До революции пьеса эта была очень популярна, особенно в провинции. Конечно же шла она и в Ростове. И старожилы Ростовского театра захлебываясь вспоминали ее знаменитых исполнителей: ну как же забыть Оль-Оль — Павлу Вульф! А Волховской — Онуфрий, а фон Ранкен — Борисов!
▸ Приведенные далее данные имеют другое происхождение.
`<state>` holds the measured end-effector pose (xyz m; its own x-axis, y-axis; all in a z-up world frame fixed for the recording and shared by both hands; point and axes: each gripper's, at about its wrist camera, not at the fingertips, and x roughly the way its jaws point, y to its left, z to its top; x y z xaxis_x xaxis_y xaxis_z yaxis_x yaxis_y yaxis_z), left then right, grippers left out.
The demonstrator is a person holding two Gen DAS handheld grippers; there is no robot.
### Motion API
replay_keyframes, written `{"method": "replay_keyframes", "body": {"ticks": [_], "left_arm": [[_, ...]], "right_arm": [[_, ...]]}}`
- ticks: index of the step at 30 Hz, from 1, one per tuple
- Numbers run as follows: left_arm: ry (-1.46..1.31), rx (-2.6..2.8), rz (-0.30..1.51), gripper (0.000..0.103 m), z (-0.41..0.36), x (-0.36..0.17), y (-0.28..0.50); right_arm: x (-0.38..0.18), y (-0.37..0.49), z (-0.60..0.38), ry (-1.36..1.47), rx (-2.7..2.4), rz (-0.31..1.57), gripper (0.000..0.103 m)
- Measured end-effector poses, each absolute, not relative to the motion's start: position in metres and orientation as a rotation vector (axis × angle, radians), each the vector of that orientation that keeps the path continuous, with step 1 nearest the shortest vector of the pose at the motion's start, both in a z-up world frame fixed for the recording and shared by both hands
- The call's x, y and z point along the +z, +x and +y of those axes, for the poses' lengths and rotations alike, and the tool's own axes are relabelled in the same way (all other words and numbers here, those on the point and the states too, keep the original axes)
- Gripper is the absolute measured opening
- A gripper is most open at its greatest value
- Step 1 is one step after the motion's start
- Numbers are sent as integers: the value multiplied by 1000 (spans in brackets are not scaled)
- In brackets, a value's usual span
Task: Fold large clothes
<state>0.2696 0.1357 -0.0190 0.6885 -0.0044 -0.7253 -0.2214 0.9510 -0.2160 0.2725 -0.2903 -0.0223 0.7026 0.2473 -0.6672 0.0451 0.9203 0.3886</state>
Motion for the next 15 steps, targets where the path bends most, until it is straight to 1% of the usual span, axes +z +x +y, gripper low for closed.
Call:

Вот тут-то и начались мои муки. Борисова я знал и видел в Москве в Театре Корша и на эстраде. Актер он был роскошный, по фактуре комик, но играл все — от трагедии до водевиля. Он был типичным гастролером, артистом без своего театра, но сам по себе — театр. Успех имел всюду. На концертах конферансье А. А. Менделевич объявлял его так: «Объект восторгов, браво, бисов — Борис Самойлович Борисов!» Он был человек очень тучный, но легкий в движениях, с громадной головой и удивительно подвижным лицом, которое было окружено справа и слева пухлыми щеками, сверху — сияющей лысиной, а снизу — тройным подбородком. И на беду, как только я начинал фантазировать по поводу фон Ранкена, в моем воображении тут же возникал Борисов. Он казался мне идеальным исполнителем для этой роли, которая почему-то виделась мне в каком-то жире, сале, с одышкой. Я отчетливо представлял себе борисовского фон Ранкена с его тучной фигурой, громадным брюхом, отекшим лицом, слезящимися глазами и мокрыми, сладострастными губами… Ах, Борисов, величайшего обаяния актер, как он мешал мне в те дни, как закрывал мою фантазию!